There's nothing wrong with Hugh Jackman's performance as Wolverine, he showed his dedication ('Wolverine gym workout') and delivered his best portrayal of the character throughout the X-Men series. The problems lies on the script and the character himself. Although the film is loosely based on the 1982 Wolverine comic set in Japan, but is he a compelling character enough to earn 2 spin-offs in the film franchise? One of the best things about X-Men is the idea of taking all of these 'weird, damaged' individual characters and building them into a team, watch how they face and solve issues inherent to teamwork.
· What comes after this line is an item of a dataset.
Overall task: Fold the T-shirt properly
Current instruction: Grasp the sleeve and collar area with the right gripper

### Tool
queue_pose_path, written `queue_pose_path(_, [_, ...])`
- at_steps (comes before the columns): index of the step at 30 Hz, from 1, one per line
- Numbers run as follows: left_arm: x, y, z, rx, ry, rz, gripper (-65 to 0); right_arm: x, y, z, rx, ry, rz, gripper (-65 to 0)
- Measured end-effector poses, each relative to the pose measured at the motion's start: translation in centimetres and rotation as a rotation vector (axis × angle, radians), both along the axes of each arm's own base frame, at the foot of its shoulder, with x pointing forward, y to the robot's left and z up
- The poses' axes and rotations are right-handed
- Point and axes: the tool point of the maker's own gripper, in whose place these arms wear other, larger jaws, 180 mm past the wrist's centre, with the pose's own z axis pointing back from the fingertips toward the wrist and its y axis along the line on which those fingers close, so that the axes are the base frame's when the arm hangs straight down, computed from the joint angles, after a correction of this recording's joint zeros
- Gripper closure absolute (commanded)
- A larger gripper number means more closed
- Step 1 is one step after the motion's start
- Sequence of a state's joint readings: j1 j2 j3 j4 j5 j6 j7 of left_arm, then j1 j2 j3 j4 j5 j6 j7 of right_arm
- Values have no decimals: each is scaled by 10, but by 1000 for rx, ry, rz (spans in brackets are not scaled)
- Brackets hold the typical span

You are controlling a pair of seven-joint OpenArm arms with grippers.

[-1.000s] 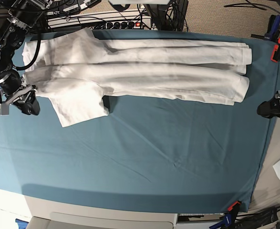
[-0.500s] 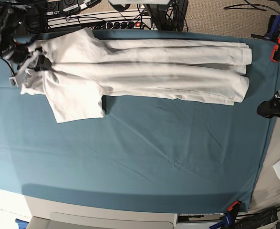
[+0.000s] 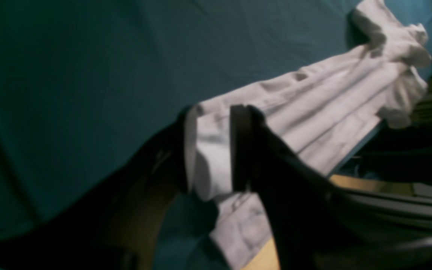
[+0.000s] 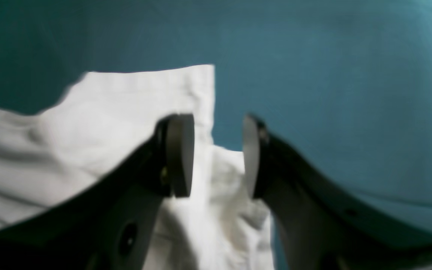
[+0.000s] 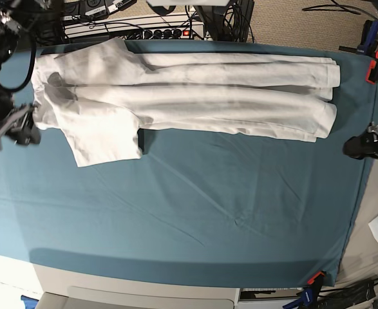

In a group, these individuals can complement one another in terms of power, weakness and personality, as shown in X-Men: First Class.

The film never takes time to explore the temporary physical vulnerability experienced by he feels and deals with the sudden change of his immortality. There's no solid motive or reason why Logan need to stay or remain in Japan. He can choose to leave anytime he wants during the earlier stages of the film, instead he chose to stay to protect someone he barely even know or care about. Furthermore, the relationship between Mariko and Logan feels forced and doesn't seem credible or real, they just barely know each other and the lack of on-screen chemistry between the lead actors makes it even worst.The film briefly mentioned about family honour, respect and love, but one would question about Mariko's action near the end of the 3rd act of the film.

Another issue that begs to question: In X-Men Origins: Wolverine, we learned that he lost his memory; in X2, he's finds back his past and how he becomes who he is now. However, how Wolverine seems to vividly remember the events of Nagasaki WWII?

The action scenes didn't offer anything new (most of them done before by previous X-Men movies) and I'm probably one of the few who doesn't find the 300mph bullet train fight scene exhilarating or cool at all.

The highlight of the film seems to be the mid-credit scene that might excite a lot of X-Men fans, foreshadowing what is going to happen for the next X-Men movie - Days of Future Past.A lot of questions raised as to why and how it happened, a good scene to pique the audience interest about what to come next year.

Recent superhero movies of the decade such as The Avengers and The Dark Knight Trilogy have showed us that superhero films can be something more...and what The Wolverine delivers simply isn't enough anymore. In my opinion, X-Men: First Class is still the best (in terms of character development, story flow, acting, plot) in the X-Men film series.